Crash when online write

Moved from GitHub /5752

Posted by JimWen:

What version of Dgraph are you using?

Dgraph version : v20.03.1
Dgraph SHA-256 : 6a40b1e084205ae9e29336780b3458a3869db45c0b96b916190881c16d705ba8
Commit SHA-1 : c201611d6
Commit timestamp : 2020-04-24 13:53:41 -0700
Branch : HEAD
Go version : go1.14.1

Have you tried reproducing the issue with the latest release?

yes

What is the hardware spec (RAM, OS)?

128G mem & 1.8T SSD

Linux version 3.10.0-1062.9.1.el7.x86_64 (mockbuild@kbuilder.bsys.centos.org) (gcc version 4.8.5 20150623 (Red Hat 4.8.5-39) (GCC) ) #1 SMP Fri Dec 6 15:49:49 UTC 2019

Steps to reproduce the issue (command/config used to run Dgraph).

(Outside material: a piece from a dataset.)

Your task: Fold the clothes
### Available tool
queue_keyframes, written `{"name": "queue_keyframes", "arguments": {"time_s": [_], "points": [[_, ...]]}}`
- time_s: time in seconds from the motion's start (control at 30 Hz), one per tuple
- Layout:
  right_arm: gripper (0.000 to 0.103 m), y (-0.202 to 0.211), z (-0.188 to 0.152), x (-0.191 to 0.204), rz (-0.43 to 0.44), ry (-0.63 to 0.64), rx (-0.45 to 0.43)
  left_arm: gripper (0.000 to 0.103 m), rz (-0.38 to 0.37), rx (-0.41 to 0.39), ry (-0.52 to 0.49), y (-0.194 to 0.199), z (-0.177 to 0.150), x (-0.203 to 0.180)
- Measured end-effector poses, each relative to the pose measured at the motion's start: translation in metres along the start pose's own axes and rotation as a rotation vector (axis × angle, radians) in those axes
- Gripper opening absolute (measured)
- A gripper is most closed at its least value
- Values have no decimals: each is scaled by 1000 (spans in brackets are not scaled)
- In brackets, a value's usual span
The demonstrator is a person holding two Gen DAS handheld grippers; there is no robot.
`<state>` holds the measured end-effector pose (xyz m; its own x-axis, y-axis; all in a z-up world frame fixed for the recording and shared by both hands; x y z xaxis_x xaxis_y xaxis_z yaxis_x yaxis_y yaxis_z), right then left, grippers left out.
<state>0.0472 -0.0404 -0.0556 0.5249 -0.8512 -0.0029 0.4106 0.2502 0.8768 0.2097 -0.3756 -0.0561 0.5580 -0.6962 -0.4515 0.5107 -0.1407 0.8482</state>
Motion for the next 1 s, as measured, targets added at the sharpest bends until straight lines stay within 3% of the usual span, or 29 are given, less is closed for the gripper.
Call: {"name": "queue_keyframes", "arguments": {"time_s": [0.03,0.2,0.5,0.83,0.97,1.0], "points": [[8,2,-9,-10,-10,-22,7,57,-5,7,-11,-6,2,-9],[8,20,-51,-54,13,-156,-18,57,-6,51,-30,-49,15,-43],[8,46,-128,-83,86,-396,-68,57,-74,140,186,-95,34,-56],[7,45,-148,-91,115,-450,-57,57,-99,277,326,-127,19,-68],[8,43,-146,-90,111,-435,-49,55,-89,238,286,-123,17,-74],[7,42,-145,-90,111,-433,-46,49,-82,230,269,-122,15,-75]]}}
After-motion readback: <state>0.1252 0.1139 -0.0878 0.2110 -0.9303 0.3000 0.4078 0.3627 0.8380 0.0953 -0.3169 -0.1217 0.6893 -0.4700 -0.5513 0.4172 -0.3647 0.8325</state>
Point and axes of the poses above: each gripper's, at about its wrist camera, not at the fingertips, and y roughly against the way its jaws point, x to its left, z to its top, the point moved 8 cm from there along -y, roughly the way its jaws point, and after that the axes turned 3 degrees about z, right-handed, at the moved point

Online write data through java api or liveload, it’s ok at first days, but crash after some days.

Expected behaviour and actual result.

The crash log is as followings, it seems that this is related to badger.

panic: runtime error: slice bounds out of range [4172166119:1963281920]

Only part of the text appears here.